• TASK STATEMENT: After finding the line with "Exam question 7: The image above contains the grey" in the entries below, retype exactly each line from there through the line with "Every answer here", including that final line.
[INPUT Boundary: Start]
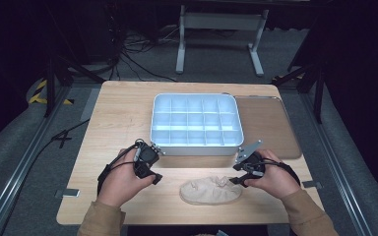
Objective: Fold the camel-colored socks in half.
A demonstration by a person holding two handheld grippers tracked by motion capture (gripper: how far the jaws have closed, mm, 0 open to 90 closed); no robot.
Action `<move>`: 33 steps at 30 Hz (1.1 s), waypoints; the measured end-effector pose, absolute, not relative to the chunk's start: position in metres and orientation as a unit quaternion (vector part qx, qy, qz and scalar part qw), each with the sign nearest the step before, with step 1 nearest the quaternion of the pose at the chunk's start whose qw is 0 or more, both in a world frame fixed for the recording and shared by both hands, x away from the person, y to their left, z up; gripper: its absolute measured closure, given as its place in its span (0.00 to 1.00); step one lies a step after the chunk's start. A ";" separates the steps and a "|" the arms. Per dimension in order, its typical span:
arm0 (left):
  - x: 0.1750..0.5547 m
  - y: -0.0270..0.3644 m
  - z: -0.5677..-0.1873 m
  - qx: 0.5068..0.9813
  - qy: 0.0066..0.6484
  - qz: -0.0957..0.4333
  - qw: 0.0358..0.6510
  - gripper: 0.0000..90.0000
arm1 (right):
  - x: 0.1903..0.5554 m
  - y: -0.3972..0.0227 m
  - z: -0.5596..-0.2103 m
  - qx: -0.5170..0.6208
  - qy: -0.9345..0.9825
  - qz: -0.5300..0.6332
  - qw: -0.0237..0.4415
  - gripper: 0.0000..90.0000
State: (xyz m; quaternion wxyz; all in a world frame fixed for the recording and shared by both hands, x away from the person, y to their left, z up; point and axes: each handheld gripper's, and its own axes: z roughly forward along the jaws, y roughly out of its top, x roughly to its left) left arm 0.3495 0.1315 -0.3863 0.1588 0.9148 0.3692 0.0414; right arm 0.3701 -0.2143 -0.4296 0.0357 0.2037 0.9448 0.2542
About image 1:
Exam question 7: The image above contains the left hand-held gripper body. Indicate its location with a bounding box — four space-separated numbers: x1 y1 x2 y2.
133 139 165 180

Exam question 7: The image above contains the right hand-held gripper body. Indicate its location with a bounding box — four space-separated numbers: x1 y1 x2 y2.
232 139 268 180

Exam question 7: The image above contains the beige sock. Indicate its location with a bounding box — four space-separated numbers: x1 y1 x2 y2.
179 175 244 207

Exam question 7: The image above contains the white divided storage box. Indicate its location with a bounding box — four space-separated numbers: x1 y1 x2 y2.
149 92 245 156

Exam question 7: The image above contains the person's right hand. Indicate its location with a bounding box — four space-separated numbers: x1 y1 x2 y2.
243 148 301 201

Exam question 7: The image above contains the person's left hand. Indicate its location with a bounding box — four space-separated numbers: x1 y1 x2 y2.
95 147 158 208

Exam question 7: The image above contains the brown box lid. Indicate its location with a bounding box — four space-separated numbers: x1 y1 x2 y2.
233 94 303 160

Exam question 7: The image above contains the grey tape strip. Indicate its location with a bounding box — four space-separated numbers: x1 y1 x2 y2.
54 188 81 200
302 180 323 190

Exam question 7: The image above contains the black tape cross mark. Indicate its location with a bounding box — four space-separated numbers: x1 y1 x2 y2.
50 130 73 149

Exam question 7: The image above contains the black tripod stand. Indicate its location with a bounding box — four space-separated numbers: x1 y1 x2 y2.
271 13 327 125
42 3 106 118

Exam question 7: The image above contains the yellow black hazard tape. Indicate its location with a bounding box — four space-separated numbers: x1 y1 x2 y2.
28 79 75 106

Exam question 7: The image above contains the right hand-held gripper cable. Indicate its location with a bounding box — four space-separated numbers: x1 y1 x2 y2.
242 156 301 188

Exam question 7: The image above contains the hand-held gripper cable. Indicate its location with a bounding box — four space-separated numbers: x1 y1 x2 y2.
242 156 301 188
96 139 146 197

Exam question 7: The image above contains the left hand-held gripper cable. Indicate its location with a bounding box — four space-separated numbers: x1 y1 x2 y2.
96 139 146 197

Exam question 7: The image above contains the aluminium floor rail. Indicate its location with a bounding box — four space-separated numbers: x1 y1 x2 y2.
0 86 73 236
299 92 374 236

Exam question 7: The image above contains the bundle of black floor cables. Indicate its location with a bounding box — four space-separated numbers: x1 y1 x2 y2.
106 3 180 83

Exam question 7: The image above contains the black floor cable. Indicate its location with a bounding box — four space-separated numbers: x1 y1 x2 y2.
0 118 91 236

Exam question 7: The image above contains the white metal table frame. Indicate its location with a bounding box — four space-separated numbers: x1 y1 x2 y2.
175 4 270 78

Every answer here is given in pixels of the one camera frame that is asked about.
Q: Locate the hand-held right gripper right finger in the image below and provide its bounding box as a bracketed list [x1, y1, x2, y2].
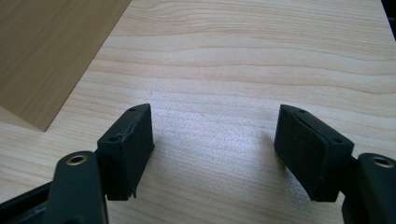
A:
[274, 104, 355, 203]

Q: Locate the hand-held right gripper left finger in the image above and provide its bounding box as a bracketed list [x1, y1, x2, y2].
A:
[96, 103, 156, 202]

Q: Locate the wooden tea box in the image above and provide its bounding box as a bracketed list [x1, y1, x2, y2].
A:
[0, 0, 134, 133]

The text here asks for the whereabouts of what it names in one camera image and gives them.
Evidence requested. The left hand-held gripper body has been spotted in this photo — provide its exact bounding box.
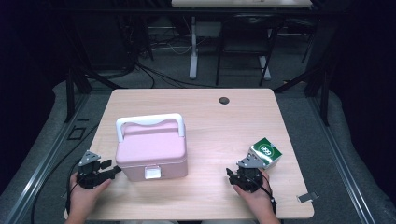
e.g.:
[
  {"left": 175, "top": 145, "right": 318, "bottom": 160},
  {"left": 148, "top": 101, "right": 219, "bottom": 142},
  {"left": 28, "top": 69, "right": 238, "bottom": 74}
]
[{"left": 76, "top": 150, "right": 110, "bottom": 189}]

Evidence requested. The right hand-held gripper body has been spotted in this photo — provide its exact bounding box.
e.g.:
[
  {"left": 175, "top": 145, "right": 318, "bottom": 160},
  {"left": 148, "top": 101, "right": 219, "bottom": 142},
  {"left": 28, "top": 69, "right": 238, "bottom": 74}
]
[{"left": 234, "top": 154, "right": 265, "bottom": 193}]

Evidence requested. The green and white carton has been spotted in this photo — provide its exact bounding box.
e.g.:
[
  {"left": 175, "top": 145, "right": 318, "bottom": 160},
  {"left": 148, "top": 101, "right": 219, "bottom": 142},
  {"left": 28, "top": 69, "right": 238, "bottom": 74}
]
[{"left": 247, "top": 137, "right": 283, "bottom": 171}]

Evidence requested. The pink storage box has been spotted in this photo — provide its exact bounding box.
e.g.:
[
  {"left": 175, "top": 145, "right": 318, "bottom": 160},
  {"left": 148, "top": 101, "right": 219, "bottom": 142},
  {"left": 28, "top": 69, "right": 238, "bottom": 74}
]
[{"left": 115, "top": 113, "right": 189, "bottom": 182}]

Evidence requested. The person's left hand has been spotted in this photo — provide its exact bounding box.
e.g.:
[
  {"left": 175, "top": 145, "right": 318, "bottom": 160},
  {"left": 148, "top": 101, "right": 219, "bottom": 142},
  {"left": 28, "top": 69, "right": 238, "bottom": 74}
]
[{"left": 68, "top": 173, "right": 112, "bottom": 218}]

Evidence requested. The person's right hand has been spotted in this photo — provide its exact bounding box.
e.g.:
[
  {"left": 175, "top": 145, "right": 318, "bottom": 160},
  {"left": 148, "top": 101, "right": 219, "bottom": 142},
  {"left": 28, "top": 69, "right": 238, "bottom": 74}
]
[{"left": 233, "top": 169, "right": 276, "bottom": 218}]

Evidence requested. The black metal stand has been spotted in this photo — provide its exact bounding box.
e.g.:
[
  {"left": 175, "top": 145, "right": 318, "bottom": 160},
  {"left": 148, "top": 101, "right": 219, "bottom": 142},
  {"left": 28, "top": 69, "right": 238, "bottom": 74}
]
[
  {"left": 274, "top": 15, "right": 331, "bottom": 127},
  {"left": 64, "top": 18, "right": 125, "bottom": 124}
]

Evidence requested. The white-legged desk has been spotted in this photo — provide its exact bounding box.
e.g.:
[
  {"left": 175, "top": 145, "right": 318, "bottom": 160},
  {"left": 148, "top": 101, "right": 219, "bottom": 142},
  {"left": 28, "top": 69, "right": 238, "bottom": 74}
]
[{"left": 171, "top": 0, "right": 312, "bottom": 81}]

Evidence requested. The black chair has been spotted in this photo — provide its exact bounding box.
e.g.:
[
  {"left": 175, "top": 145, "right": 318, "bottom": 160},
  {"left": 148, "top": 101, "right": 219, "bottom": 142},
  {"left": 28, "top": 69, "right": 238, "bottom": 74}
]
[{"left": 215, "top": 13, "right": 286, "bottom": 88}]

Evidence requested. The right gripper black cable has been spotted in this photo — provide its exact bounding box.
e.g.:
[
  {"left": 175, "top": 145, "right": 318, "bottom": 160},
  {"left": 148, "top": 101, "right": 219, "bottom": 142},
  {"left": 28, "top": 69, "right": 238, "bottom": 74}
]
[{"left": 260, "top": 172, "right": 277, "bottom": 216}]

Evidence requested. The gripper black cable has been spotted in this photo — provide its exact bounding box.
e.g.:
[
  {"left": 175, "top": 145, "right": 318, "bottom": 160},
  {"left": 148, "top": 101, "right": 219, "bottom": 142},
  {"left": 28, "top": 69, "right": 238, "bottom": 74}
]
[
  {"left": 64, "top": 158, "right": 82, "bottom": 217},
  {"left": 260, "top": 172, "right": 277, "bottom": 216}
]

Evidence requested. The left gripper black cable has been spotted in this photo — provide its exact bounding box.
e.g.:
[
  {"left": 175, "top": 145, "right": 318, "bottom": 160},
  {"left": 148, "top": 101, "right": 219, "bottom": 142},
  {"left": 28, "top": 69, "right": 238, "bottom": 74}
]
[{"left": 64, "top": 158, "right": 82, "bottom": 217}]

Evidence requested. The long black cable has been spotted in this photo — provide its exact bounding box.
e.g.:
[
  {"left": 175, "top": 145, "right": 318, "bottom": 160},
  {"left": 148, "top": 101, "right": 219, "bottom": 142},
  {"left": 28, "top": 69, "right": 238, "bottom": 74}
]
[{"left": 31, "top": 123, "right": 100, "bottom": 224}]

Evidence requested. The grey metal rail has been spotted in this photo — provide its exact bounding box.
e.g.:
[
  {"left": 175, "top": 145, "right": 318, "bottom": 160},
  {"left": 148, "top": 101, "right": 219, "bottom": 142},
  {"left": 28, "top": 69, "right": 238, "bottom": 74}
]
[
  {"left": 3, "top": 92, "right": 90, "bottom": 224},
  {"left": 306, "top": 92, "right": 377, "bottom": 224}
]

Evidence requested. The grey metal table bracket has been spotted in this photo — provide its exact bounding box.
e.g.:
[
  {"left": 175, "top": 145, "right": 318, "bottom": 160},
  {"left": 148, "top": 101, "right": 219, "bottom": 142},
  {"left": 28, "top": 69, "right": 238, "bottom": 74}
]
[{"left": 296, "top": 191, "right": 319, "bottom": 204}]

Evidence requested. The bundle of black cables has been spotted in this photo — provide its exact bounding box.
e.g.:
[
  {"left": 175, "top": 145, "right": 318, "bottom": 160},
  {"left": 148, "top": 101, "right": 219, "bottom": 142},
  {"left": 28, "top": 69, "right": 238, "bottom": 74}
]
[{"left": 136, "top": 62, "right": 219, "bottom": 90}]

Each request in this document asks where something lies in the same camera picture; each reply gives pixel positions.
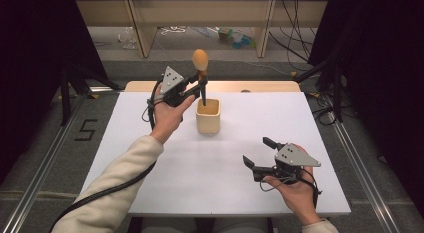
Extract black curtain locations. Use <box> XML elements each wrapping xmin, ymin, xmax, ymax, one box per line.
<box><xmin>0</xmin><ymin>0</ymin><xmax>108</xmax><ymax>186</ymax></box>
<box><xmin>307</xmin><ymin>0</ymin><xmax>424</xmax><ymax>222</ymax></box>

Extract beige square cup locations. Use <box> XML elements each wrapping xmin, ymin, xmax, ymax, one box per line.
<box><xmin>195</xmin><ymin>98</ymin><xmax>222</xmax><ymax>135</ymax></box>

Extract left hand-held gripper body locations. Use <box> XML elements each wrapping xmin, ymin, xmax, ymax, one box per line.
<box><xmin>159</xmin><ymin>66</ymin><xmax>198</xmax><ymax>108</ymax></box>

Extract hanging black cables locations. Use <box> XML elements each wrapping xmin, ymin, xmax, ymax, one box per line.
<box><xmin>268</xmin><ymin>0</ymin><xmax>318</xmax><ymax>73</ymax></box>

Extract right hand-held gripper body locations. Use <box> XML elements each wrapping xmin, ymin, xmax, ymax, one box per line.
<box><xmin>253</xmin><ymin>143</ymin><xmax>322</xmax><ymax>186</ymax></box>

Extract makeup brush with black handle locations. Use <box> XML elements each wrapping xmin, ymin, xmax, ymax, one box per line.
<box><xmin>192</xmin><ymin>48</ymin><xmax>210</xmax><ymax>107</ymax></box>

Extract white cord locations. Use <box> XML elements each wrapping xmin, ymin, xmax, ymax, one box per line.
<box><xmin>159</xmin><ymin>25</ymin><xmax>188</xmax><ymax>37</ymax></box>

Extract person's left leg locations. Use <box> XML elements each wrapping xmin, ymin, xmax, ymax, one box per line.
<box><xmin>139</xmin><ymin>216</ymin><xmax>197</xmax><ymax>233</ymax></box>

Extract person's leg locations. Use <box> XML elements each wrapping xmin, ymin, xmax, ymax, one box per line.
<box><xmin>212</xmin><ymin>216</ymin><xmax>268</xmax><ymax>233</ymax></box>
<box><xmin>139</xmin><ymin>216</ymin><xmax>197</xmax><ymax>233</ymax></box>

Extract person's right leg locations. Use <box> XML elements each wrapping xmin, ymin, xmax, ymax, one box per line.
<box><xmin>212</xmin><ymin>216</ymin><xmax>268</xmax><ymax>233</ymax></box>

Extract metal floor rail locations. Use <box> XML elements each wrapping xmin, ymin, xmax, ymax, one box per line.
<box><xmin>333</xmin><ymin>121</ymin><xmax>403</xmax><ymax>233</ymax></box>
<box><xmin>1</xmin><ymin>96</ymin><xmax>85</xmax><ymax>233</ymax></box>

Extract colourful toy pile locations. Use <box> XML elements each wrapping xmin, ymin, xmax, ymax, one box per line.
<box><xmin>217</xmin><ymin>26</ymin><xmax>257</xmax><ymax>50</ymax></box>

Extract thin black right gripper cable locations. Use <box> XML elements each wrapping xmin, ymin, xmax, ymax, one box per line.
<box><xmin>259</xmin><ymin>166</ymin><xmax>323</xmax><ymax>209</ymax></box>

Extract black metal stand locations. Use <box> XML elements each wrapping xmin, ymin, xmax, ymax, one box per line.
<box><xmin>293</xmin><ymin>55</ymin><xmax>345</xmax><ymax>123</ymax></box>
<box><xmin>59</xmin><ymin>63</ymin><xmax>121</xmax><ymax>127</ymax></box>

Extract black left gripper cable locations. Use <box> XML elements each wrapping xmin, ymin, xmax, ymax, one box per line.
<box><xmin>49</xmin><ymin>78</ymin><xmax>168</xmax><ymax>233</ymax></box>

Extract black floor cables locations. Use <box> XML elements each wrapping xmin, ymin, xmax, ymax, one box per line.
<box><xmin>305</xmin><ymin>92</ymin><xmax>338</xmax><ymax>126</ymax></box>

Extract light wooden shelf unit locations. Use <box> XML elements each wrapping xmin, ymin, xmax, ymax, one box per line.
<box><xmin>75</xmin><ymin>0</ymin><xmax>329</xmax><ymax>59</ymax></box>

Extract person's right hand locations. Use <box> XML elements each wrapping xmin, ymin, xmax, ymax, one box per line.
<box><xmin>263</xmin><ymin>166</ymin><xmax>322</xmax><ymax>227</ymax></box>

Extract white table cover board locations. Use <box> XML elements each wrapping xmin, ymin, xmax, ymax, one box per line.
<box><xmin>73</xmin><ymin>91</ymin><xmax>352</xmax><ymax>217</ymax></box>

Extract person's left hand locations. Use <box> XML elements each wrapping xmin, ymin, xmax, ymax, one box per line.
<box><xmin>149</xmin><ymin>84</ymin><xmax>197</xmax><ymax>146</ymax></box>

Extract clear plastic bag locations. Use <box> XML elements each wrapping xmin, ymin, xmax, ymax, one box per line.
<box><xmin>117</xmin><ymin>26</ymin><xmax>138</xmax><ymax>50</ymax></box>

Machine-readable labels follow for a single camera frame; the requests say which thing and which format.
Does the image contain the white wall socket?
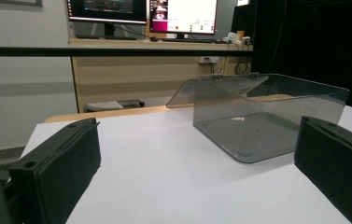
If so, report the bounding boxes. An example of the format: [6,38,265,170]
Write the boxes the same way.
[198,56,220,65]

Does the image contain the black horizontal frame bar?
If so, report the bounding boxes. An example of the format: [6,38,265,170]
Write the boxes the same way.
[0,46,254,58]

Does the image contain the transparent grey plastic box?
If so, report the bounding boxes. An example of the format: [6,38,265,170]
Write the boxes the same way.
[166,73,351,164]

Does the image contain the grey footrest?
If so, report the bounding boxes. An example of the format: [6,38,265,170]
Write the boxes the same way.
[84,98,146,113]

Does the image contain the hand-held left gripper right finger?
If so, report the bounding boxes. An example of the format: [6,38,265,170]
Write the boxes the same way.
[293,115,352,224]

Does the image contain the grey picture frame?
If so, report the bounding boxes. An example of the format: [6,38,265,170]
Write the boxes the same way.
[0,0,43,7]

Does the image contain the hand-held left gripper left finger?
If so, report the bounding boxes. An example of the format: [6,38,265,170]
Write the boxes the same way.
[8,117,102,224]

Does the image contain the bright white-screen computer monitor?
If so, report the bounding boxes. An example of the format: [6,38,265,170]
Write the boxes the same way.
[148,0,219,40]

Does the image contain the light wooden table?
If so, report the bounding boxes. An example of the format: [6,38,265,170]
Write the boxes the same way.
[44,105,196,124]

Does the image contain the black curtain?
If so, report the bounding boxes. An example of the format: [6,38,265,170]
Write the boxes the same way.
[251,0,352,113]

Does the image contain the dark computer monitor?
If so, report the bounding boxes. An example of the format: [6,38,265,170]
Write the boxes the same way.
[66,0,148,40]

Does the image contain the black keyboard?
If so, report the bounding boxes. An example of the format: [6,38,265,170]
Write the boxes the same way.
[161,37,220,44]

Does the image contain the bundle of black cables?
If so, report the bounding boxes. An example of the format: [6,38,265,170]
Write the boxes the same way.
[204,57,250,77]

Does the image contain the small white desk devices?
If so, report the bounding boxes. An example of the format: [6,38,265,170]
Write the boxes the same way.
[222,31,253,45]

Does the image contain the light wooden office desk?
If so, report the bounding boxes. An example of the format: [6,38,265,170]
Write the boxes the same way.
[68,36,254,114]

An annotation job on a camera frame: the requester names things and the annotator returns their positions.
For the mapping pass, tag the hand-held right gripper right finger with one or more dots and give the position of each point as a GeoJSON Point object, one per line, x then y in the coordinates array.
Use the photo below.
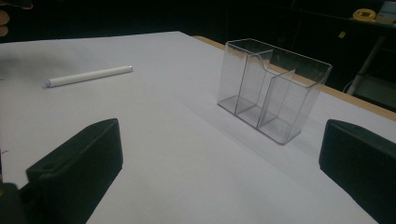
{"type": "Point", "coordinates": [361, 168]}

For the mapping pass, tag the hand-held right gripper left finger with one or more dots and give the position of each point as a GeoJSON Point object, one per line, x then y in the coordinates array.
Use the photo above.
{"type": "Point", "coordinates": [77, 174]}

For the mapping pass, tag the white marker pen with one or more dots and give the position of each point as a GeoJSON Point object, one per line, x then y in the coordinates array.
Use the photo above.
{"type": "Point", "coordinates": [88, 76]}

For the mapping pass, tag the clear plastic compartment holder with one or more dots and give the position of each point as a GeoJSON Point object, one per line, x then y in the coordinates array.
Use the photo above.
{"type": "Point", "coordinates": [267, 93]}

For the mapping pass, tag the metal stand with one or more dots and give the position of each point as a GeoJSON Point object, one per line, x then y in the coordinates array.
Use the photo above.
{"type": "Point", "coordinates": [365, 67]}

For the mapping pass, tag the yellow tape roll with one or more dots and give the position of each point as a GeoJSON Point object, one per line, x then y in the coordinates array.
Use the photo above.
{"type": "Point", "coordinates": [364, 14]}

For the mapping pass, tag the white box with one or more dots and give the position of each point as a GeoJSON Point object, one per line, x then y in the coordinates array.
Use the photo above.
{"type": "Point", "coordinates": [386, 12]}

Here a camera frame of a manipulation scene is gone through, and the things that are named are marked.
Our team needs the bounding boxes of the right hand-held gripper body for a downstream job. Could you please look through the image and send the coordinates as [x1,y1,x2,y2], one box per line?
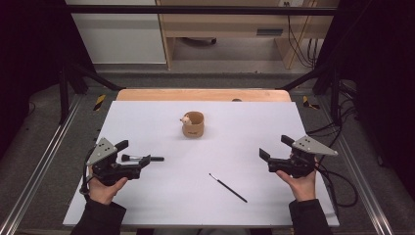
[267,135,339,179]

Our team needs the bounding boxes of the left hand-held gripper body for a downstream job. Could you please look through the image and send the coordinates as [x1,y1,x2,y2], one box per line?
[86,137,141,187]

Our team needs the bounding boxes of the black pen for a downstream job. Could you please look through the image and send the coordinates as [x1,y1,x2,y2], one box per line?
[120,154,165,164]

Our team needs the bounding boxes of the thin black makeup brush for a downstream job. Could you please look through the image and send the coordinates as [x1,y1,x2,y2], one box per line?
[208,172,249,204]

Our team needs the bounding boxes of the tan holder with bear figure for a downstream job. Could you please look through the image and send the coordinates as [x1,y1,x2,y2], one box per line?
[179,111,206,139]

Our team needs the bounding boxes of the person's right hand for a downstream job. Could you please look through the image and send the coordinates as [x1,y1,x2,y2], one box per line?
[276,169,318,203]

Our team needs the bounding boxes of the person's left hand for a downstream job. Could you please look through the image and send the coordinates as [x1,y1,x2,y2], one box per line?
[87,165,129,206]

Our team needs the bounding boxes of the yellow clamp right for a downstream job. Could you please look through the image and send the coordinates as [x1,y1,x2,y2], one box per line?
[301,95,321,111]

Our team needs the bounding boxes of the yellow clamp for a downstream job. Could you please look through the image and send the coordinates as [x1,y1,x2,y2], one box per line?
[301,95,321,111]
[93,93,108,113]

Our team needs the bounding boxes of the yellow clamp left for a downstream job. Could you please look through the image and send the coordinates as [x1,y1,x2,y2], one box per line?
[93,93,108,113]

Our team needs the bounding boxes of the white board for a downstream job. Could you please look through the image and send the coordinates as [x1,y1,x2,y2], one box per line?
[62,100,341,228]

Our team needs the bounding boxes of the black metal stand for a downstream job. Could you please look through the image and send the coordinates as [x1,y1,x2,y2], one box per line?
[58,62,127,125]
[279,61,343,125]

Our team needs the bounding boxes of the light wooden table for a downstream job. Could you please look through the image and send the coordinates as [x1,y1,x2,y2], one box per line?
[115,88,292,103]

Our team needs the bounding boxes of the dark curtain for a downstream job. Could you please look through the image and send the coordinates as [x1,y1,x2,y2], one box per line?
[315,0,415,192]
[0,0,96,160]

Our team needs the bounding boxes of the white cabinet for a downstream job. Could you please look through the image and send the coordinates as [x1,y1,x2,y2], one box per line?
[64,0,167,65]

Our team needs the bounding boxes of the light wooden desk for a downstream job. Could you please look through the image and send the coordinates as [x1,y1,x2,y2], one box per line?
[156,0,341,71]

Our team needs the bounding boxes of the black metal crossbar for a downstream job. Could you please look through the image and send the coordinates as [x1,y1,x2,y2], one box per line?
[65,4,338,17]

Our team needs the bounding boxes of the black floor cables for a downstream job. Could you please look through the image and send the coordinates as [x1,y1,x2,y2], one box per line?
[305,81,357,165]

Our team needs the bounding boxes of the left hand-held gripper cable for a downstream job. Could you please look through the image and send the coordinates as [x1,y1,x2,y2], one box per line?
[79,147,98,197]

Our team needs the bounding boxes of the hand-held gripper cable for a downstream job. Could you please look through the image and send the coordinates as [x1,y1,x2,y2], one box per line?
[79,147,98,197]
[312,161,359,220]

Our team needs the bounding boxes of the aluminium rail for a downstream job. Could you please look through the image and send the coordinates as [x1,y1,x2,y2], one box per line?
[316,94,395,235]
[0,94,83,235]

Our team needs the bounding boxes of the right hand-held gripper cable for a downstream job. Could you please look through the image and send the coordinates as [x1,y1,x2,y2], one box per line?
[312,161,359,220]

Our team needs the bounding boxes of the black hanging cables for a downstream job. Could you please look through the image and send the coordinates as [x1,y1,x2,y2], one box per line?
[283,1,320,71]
[INPUT Boundary: End]
• THE ANSWER:
Exam question 7: The image above contains the grey tape strip. Indicate its location with a bounding box — four space-separated numbers: x1 y1 x2 y2.
54 188 81 200
302 180 323 190

Exam question 7: The image above contains the black tape cross mark. Indicate its location with a bounding box — four space-separated numbers: x1 y1 x2 y2.
50 130 73 149

Exam question 7: The image above contains the black tripod stand. Indicate its location with a bounding box — four space-separated numbers: x1 y1 x2 y2.
271 13 327 125
42 3 106 118

Exam question 7: The image above contains the yellow black hazard tape. Indicate its location with a bounding box — four space-separated numbers: x1 y1 x2 y2.
28 79 75 106

Exam question 7: The image above contains the right hand-held gripper cable. Indicate its location with a bounding box — four space-separated numbers: x1 y1 x2 y2.
242 156 301 188

Exam question 7: The image above contains the hand-held gripper cable. Indicate its location with a bounding box — four space-separated numbers: x1 y1 x2 y2.
242 156 301 188
96 139 146 197

Exam question 7: The image above contains the left hand-held gripper cable. Indicate its location with a bounding box — four space-separated numbers: x1 y1 x2 y2.
96 139 146 197

Exam question 7: The image above contains the aluminium floor rail. Indicate its location with a bounding box — four space-separated numbers: x1 y1 x2 y2.
0 86 73 236
299 92 374 236

Exam question 7: The image above contains the bundle of black floor cables. Indicate its location with a bounding box — four space-separated numbers: x1 y1 x2 y2.
106 3 180 83

Exam question 7: The image above contains the black floor cable. Indicate its location with a bounding box — four space-separated numbers: x1 y1 x2 y2.
0 118 91 236

Exam question 7: The image above contains the white metal table frame. Indicate its location with a bounding box — four space-separated numbers: x1 y1 x2 y2.
175 4 270 78

Every answer here is given in pixels of the one camera frame that is asked about.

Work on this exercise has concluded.